The feasibility component included all participants who wished to continue with the parent study. Demographic data were collected for the parent study, anonymised and made available to the IP study. Anyone who provided an email address was sent an electronic invitation with a link to the parent study website. If no email address was provided, a standard paper PIS was posted.

Participants were included in the parallel group RCT and randomised 1:1 to receive the PDF-PIS or IIS if they clicked the link to the parent study website, provided their age and gender (stratification variables) and indicated their willingness to participate in the IP study.

Interventions

The PDF-PIS was an electronic copy of the parent study paper PIS that had been approved by an ethics committee (File S1).

The IIS was based on the unfolding PIS described by Antoniou et al. [15] and is available to view at http://mededweb1.bham.ac.uk/KirkbySite/. The IIS presented the reader with a screen containing a list of frequently asked questions (FAQ) about the parent study that corresponded to titles in the paper PIS. Behind each FAQ were up to three levels of increasingly detailed information. Compared with the paper PIS, level one contained less detailed information (minimal information), level two was an exact copy (standard information), and level three was more detailed (extended information).
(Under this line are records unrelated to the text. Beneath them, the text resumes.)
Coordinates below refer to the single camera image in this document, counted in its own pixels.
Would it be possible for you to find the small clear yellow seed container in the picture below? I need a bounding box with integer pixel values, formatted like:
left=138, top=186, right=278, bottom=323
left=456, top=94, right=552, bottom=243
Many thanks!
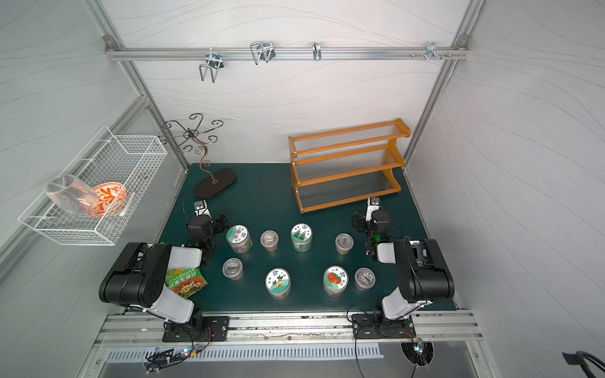
left=335, top=233, right=354, bottom=255

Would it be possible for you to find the small clear red seed container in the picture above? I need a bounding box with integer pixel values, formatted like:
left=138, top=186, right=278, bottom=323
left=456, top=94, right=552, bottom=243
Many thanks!
left=260, top=230, right=279, bottom=252

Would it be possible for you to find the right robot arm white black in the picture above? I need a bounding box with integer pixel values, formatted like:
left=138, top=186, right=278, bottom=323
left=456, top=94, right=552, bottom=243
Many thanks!
left=351, top=209, right=455, bottom=321

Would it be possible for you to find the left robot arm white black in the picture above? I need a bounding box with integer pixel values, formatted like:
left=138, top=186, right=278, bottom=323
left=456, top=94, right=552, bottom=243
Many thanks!
left=99, top=214, right=228, bottom=328

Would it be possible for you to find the wooden two-tier shelf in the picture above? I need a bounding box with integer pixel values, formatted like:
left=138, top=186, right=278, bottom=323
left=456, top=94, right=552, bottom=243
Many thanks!
left=288, top=119, right=411, bottom=214

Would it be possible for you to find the jar with purple flower lid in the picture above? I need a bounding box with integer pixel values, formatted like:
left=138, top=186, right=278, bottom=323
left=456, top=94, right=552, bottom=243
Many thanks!
left=226, top=225, right=253, bottom=255

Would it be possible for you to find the green snack bag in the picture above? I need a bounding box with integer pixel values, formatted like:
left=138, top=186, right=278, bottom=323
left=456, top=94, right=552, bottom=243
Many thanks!
left=165, top=268, right=209, bottom=299

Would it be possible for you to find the jar with tomato lid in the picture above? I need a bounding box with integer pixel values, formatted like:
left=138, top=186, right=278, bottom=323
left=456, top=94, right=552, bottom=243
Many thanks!
left=322, top=266, right=349, bottom=298

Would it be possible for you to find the jar with green tree lid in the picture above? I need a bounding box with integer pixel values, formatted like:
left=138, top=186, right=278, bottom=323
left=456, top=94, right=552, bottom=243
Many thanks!
left=290, top=223, right=313, bottom=253

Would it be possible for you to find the black metal jewelry stand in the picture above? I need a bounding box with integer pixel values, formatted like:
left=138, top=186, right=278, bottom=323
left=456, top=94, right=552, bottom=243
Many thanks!
left=161, top=113, right=236, bottom=200

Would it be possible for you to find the jar with carrot lid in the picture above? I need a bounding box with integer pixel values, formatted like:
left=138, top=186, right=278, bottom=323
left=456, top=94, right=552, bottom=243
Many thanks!
left=265, top=268, right=291, bottom=301

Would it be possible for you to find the orange patterned bowl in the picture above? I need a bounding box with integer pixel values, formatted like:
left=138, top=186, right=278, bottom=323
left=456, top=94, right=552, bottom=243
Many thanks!
left=84, top=182, right=127, bottom=217

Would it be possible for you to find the clear glass cup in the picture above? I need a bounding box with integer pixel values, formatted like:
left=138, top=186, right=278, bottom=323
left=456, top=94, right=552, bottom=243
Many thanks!
left=44, top=174, right=99, bottom=217

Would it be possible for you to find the metal double hook left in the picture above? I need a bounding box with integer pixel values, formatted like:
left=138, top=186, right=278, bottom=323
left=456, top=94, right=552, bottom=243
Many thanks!
left=199, top=52, right=225, bottom=83

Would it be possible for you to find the metal double hook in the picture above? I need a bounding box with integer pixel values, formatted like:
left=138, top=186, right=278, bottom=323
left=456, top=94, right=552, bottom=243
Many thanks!
left=250, top=42, right=276, bottom=66
left=199, top=52, right=225, bottom=83

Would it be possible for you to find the metal double hook middle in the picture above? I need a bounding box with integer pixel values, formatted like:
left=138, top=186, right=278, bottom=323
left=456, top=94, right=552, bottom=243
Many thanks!
left=250, top=42, right=276, bottom=66

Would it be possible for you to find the small metal hook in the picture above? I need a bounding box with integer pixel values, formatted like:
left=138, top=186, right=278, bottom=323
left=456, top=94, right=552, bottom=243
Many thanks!
left=312, top=42, right=321, bottom=61

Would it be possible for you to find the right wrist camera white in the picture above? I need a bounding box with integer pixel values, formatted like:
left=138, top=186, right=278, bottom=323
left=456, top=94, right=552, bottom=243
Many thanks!
left=366, top=197, right=381, bottom=222

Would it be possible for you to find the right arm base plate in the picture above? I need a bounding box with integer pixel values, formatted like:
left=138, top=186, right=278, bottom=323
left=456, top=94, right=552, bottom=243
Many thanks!
left=349, top=313, right=416, bottom=340

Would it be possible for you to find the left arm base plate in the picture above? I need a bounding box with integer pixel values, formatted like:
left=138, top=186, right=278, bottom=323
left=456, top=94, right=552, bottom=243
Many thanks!
left=162, top=316, right=231, bottom=343

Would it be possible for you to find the white wire basket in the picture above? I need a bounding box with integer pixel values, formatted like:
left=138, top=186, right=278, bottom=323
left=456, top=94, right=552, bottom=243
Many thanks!
left=18, top=127, right=167, bottom=246

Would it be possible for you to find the aluminium front rail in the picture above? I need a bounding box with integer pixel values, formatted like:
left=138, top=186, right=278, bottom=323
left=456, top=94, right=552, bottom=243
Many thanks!
left=93, top=310, right=483, bottom=347

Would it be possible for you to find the aluminium rail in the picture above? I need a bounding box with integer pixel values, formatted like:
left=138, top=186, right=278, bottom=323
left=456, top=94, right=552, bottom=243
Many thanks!
left=93, top=310, right=483, bottom=347
left=106, top=45, right=470, bottom=61

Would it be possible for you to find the white slotted cable duct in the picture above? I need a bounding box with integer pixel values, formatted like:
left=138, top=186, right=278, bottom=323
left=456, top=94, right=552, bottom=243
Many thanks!
left=106, top=343, right=384, bottom=364

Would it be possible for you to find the metal bracket hook right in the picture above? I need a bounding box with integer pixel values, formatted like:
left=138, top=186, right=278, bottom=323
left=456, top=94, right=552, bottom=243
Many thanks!
left=410, top=42, right=452, bottom=61

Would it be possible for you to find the aluminium top rail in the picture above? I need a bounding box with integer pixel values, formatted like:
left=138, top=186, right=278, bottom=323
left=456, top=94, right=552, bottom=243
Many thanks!
left=106, top=45, right=470, bottom=61
Level three also contained links to evidence in external resources. The level of study information accessed by each IIS randomised participant was recorded by an SQL database connected to the website.

Sample size (of the IIS RCT)

Expert opinion of the effect size required to change practice was used to inform sample calculations [24]. With a predicted type I error of 5%, a baseline consent rate of 30% and a type II error of 10%, the calculated total sample size needed to determine an effect size (change in rate of participation in the next phase of the study) of 29%20 was n=132.

Randomisation

The random allocation sequence was generated by HK and allocated by a central computer linked to the trial website. Block randomisation was stratified by age and gender. Willing participants enrolled themselves to the IIS RCT when they accessed the website. There was no blinding to the assignment of intervention.

Outcomes

The primary outcomes for each phase of the study were as follows

  1. 1. Feasibility study: proportion of participants that provided an email address.
  2. 2. IIS RCT: booking to attend the recruitment clinic of the parent study was used as a proxy for being willing to consent.
  3. 3. Observational study: amount and type of information accessed.
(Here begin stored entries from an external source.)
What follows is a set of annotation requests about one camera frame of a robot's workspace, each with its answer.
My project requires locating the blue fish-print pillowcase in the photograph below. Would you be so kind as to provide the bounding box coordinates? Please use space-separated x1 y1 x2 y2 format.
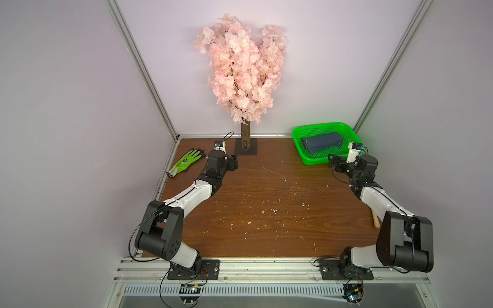
301 132 344 154

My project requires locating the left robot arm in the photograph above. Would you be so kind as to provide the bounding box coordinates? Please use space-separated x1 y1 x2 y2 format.
131 149 239 275

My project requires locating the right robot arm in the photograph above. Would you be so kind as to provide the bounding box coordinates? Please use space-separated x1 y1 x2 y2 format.
329 154 434 273

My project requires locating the green black work glove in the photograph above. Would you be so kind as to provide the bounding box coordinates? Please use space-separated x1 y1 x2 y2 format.
166 148 204 178

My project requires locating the green plastic basket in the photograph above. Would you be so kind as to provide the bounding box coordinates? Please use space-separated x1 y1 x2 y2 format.
291 122 362 166

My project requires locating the green toy rake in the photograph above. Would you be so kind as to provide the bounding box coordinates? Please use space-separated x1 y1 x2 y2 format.
371 210 381 228

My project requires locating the pink cherry blossom tree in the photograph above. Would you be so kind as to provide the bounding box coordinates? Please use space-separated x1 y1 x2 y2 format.
194 14 287 154

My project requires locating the right controller board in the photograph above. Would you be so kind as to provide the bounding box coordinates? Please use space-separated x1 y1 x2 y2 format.
342 284 364 305

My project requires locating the controller board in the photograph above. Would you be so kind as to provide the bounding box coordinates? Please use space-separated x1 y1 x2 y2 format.
178 284 202 307
342 284 364 305

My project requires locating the left controller board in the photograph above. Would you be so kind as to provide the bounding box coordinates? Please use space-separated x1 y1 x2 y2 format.
178 284 202 307

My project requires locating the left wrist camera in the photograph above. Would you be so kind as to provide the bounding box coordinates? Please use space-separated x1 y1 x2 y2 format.
214 140 226 153

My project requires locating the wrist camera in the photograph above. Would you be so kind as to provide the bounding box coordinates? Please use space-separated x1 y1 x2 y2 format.
214 140 226 153
346 142 364 164

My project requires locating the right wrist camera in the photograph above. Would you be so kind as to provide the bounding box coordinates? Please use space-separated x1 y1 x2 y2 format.
346 142 364 164

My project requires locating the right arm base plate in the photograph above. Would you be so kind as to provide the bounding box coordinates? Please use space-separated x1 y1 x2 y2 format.
313 257 374 281

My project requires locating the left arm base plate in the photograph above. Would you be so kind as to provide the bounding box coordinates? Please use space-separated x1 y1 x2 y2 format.
168 259 220 281

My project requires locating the aluminium front rail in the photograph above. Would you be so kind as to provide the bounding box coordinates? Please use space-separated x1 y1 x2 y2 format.
113 257 430 284

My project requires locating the aluminium frame corner post left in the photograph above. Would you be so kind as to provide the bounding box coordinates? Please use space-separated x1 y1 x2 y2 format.
107 0 179 142

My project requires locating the aluminium frame corner post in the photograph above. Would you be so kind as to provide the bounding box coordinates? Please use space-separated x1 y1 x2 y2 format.
353 0 435 133
107 0 179 142

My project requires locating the aluminium frame corner post right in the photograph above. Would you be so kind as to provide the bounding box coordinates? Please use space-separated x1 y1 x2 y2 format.
353 0 435 133
Secondary outcomes included: level of understanding of, and satisfaction with, the information provided. Participant understanding of the information provided was assessed using the validated ‘Quality of Informed Consent tool’ (QuIC) [25] adapted for use in this study. The satisfaction questionnaire developed Antoniou et al. [15] was adapted to determine satisfaction with the information provided.
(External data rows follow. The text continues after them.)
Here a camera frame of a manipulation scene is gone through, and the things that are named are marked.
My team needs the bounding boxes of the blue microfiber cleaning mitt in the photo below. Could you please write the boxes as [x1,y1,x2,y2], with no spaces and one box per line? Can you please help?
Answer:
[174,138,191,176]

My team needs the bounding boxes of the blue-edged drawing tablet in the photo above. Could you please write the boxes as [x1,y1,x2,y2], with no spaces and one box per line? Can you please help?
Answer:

No changes were made to trial outcomes after trial commencement. The trial was stopped at ten months. This was due to funding constraints and because the parent study was moving to target ethnic minority groups where email addresses were not being regularly provided.

Statistical methods

All analyses were carried out using SAS version 9.2.

Feasibility study

Each participant was assigned an Index of Multiple Deprivation (IMD) score [26], based on postcode and calculated using the GeoConvert tool available through the official Census website [27]. Low IMD scores indicate high levels of deprivation.

The proportion of participants providing an email address, accessing electronic information and levels of understanding were estimated for each study group (IIS, PDF-PIS, no PIS) and exploratory analyses were undertaken based on patient demographics (age, gender, ethnicity, deprivation).

IIS RCT

The IIS RCT analyses were based on the intention to treat principle. The primary analysis assessed the impact of the IIS on whether participants booked into recruitment clinics, using logistic regression accounting for age and gender. Results were presented as odds ratios with their corresponding 95% Confidence Limits (95% CL).

Observational study

The potential participants’ use of the IIS was recorded to produce data about the information accessed by each individual. The proportion of participants accessing each level was calculated to show which types and levels of information were most/least often accessed.

The number of words the average person can read in one minute was used to determine how long it would take to read each piece of text on the IIS [28,29]. This calculation was used to estimate whether the participant had time to read the text or not. Adjusted analyses were undertaken to exclude data when the participant could not have read the full text based on the length of time it was accessed for.

Understanding and satisfaction questionnaire

Everyone who booked an appointment for the recruitment clinic in the parent study and/or was included in the IIS RCT, was asked to complete a questionnaire to determine their understanding of the study and their satisfaction with the way in which information was provided.

Results

Demographic data are shown in Table 1 and the number of participants included in each phase on the IP study is shown in Figure 1.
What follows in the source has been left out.